- **WHAT THE EXERCISE ASKS**
Produce a copy of every line in the records that holds the string "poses".

- **DATASET EXCERPTS**
━━━━━━━━━━━━━━━━━━━━━━━━━━━━━━

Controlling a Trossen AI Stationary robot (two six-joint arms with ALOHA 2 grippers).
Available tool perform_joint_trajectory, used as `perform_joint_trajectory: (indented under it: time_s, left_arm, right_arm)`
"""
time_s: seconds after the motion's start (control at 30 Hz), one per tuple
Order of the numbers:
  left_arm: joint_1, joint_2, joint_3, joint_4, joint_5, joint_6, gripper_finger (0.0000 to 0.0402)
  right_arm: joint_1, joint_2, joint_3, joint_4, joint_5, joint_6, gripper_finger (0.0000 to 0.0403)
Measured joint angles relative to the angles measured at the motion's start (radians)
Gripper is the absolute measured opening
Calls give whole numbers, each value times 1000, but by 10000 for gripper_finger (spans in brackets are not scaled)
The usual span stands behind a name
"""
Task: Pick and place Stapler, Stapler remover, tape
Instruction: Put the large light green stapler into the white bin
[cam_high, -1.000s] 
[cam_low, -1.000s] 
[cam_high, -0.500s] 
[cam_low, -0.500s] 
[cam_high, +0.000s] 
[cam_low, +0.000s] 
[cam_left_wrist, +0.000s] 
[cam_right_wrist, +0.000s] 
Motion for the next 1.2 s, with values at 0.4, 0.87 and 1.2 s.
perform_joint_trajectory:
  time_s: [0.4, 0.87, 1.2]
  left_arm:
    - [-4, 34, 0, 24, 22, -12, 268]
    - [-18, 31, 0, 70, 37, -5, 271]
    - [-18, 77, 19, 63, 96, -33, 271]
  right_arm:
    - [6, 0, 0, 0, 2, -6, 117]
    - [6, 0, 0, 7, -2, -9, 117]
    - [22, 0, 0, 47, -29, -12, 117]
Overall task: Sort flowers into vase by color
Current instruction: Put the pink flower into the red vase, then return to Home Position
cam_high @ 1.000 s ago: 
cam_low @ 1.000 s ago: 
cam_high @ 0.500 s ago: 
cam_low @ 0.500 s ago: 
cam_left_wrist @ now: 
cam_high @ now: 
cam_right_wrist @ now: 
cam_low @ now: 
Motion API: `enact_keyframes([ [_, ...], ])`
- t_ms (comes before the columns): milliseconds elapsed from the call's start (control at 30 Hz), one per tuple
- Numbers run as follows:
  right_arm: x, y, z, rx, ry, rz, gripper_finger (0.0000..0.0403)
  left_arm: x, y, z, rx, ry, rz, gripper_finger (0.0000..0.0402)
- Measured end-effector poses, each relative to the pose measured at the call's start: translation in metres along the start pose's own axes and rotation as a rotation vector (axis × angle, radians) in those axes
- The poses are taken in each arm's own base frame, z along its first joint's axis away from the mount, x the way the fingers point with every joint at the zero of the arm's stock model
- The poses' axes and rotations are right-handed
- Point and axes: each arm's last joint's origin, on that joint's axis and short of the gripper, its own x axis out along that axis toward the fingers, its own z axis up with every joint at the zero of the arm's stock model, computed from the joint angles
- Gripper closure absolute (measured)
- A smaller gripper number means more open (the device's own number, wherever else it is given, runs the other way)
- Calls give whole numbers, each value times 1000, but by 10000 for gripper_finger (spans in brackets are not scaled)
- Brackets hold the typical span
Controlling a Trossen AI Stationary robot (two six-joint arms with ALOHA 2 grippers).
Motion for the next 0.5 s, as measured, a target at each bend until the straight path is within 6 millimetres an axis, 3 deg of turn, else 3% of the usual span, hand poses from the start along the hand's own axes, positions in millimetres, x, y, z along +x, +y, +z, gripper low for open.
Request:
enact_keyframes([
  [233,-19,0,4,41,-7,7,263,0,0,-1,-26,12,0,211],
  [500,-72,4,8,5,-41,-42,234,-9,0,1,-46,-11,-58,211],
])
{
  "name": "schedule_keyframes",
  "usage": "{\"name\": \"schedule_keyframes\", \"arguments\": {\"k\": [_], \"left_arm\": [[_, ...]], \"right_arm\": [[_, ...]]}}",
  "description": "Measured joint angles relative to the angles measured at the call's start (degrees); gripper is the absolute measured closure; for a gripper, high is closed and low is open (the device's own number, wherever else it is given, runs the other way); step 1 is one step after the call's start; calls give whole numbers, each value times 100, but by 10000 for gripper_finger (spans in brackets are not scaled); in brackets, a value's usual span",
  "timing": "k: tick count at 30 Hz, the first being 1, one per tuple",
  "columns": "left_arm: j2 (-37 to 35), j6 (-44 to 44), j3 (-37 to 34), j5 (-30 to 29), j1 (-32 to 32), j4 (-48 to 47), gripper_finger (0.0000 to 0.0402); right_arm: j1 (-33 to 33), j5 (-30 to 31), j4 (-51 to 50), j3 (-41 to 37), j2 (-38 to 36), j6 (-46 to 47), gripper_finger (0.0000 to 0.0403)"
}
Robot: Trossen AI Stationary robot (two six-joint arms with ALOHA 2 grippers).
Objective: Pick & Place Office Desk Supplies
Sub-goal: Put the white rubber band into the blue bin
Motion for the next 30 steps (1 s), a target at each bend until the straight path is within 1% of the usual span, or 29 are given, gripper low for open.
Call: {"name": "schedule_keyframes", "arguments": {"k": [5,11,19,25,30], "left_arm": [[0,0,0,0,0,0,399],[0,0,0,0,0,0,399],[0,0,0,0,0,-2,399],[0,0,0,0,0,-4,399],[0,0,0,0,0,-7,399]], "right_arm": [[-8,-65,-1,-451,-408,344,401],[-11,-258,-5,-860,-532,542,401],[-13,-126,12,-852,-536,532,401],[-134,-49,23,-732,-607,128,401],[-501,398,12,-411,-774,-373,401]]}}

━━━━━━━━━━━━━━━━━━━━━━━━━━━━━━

- **RESPONSE TO THIS TASK**
- Measured end-effector poses, each relative to the pose measured at the call's start: translation in metres along the start pose's own axes and rotation as a rotation vector (axis × angle, radians) in those axes
- The poses are taken in each arm's own base frame, z along its first joint's axis away from the mount, x the way the fingers point with every joint at the zero of the arm's stock model
- The poses' axes and rotations are right-handed
Motion for the next 0.5 s, as measured, a target at each bend until the straight path is within 6 millimetres an axis, 3 deg of turn, else 3% of the usual span, hand poses from the start along the hand's own axes, positions in millimetres, x, y, z along +x, +y, +z, gripper low for open.

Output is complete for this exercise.